Nas recomendações, a
entidade sugere a elaboração de um plano nacional de metas para a
redução dos homicídios, desmilitarização e reforma da polícia, com
mecanismos de controle externo, valorização dos agentes e aprimoramento
da formação, condições de trabalho e inteligência para investigação. A
Anistia Internacional também pede a implementação de um plano de
proteção de defensores de direitos humanos.
“É preciso que
enfrentemos o tema da reforma e reestruturação das polícias. Temos de
pensar a segurança pública como área de afirmação de direitos e não de
violação de direitos. É preciso que pensemos a segurança como parte das
políticas públicas e, portanto, como problema do Estado. Segurança
pública não é uma questão apenas da polícia. Essa conciência precisa ser
incorporada no Brasil de forma que possamos sair desse ciclo de
horror”, ressaltou Roque.
Como pontos positivos, ainda que
incompletos, a entidade cita a condenação, em 1992, de 75 policiais pela
morte de 111 presos na rebelião do Carandiru; a instituição do Sistema
Nacional de Prevenção e Combate à Tortura; o relatório final da Comissão
Nacional da Verdade e avanços na legislação em benefício da população
LGBT (sigla para lésbicas, gays, bissexuais, transexuais e
transgêneros).
Procurados, representantes do Ministério da
Justiça informaram que ainda não tiveram acesso ao relatório. A
Secretaria de Estado de Segurança do Rio (Seseg) afirmou que, desde
2009, adota o Sistema de Metas e Acompanhamento de Resultados (SIM) e já
pagou R$ 282 milhões em premiação a policiais civis e militares pela
diminuição dos índices de criminalidade.
Por meio de nota, a
secretaria informou que, na comparação entre 2007 e 2014, junto com as
unidades de Polícia Pacificadora, o SIM contribuiu para redução de 25,8%
dos crimes de letalidade violenta (homicídio doloso, latrocínio, lesão
corporal seguida de morte e homicídio decorrente de intervenção
policial).
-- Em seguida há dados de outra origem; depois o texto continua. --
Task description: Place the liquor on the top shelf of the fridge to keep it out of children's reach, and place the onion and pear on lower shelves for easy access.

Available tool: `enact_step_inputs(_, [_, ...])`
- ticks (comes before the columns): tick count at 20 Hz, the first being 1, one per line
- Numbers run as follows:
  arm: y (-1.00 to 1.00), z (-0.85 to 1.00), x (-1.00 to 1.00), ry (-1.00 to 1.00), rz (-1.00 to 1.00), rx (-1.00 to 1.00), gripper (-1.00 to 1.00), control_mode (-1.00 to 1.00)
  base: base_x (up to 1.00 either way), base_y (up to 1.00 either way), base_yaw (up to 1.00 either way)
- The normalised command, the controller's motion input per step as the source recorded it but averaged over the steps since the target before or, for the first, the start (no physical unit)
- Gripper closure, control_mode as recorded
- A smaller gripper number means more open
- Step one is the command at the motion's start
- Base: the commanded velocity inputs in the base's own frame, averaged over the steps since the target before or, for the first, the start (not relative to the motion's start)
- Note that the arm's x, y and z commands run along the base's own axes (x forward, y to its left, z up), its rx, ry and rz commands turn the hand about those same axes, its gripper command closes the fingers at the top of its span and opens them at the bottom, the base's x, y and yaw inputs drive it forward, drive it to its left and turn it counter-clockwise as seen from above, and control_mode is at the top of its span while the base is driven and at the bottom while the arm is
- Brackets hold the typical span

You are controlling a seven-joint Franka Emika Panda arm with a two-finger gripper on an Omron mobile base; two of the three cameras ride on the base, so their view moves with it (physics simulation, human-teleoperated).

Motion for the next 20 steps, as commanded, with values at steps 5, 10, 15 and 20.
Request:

Comparado entre o primeiro semestre de 2014 e o ano de 2008, o
percentual sobe para 80,7% nas áreas pacificadas.
De acordo com a
secretaria, a formação dos policiais foi reformulada com o programa
Novo Tempo para a Segurança, que promoveu duas revisões curriculares e a
renovação do corpo docente das academias de polícia, incluindo a
disciplina de direitos humanos no conteúdo. Além disso, a Seseg informou
que mais de 1,6 mil policiais foram expulsos por desvios de conduta ou
abusos desde o início da atual gestão.